Normally Ableton takes its sweet time between major releases of Live. And that’s not a bad thing. Performing musicians and recording artists demand rock solid reliability and performance. So, you don’t want to be throwing dramatic overhauls of their favorite DAW at them all the time. It was nearly five years between the release of Ableton Live 9 and Live 10. And it was almost four years between Live 8 and Live 9. So, it’s something of a surprise that less than three years after the launch of Live 10, we’re already getting official word of the next entry: Ableton Live 11.

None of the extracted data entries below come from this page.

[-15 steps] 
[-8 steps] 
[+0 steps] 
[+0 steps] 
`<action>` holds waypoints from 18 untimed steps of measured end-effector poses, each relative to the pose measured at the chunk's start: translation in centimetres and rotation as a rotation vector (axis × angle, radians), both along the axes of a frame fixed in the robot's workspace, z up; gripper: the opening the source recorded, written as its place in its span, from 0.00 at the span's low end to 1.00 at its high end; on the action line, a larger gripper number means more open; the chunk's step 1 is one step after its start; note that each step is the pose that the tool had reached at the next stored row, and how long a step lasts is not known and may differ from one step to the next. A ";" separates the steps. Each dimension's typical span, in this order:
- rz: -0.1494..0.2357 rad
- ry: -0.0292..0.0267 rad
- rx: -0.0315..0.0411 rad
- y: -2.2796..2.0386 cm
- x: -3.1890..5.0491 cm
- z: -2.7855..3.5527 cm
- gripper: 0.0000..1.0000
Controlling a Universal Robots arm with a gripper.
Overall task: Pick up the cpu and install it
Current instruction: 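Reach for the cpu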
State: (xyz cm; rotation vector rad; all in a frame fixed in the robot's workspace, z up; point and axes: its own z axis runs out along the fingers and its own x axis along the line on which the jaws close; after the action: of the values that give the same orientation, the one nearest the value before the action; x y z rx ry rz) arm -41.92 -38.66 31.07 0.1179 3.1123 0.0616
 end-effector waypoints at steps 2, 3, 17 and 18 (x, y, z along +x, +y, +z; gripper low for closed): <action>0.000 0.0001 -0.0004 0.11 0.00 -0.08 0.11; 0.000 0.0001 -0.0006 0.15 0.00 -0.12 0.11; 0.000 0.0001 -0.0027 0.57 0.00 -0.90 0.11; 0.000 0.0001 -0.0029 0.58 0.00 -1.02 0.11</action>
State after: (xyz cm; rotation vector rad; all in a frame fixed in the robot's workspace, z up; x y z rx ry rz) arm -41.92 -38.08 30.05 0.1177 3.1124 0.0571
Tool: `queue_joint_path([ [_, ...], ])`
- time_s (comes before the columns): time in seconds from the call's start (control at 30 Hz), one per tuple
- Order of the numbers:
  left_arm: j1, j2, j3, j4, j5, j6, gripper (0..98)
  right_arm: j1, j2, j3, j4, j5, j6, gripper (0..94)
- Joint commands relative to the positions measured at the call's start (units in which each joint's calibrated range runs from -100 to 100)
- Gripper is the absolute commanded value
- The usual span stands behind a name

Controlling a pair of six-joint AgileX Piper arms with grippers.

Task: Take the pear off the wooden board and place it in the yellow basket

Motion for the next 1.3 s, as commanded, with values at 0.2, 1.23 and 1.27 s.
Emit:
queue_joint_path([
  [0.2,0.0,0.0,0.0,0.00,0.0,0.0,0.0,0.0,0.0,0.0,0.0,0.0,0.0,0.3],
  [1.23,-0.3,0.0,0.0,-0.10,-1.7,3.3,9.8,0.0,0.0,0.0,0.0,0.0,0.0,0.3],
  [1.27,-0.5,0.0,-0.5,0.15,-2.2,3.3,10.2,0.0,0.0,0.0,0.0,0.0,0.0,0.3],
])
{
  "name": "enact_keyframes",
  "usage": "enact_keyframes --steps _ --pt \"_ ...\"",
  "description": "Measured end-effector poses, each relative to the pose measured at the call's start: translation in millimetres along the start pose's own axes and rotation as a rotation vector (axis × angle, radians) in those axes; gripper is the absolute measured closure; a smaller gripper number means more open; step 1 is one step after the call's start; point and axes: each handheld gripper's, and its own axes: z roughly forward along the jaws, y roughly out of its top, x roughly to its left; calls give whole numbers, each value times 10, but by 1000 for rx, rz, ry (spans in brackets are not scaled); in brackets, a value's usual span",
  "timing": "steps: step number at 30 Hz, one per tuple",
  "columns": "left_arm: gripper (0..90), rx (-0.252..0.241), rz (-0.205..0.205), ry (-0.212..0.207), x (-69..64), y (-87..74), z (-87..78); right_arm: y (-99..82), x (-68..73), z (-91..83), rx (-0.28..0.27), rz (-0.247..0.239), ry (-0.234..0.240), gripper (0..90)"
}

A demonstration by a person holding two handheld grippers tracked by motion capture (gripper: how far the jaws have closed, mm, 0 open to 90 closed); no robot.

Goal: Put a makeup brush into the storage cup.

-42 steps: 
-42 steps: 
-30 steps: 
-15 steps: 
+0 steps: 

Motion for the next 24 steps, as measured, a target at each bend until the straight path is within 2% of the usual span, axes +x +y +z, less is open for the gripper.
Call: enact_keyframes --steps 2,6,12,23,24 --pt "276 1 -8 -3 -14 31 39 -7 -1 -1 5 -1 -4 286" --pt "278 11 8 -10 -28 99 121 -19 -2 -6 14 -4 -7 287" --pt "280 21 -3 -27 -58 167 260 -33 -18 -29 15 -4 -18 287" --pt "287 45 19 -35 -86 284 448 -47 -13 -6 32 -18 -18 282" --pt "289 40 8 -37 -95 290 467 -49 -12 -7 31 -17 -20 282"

The latest version of the influential DAW comes just after two years after the introduction of Ableton 10 and integrates several major aspects into the popular Ableton workflow. Live 11 makes comping, or piecing together the best moments of multiple performances, far easier. The new comping tool also allows for quicker and more precise splicing and sampling, allowing for radical, on-the-fly experimentation with arrangement, e.g. easily splicing and substituting samples into the timeline of an existing track.
Another major development is the integration of MPE, or MIDI Polyphonic Expression, which allows for touch sensitivity and other subtle, acoustic-instrument style expressions—such as”bends, slides and pressure for each individual note in a chord”—with a MIDI environment. Owners of MPE-compatible hardware can begin using Live 11’s MPE features right away, but those without MPE hardware can edit MPE automation data using Ableton’s new “Expression View.” While Ableton is integrating MPE after competing DAWs like Bitwig and even GarageBand, popular Ableton devices like Wavetable, Sampler, and Arpeggiator will now have native MPE support.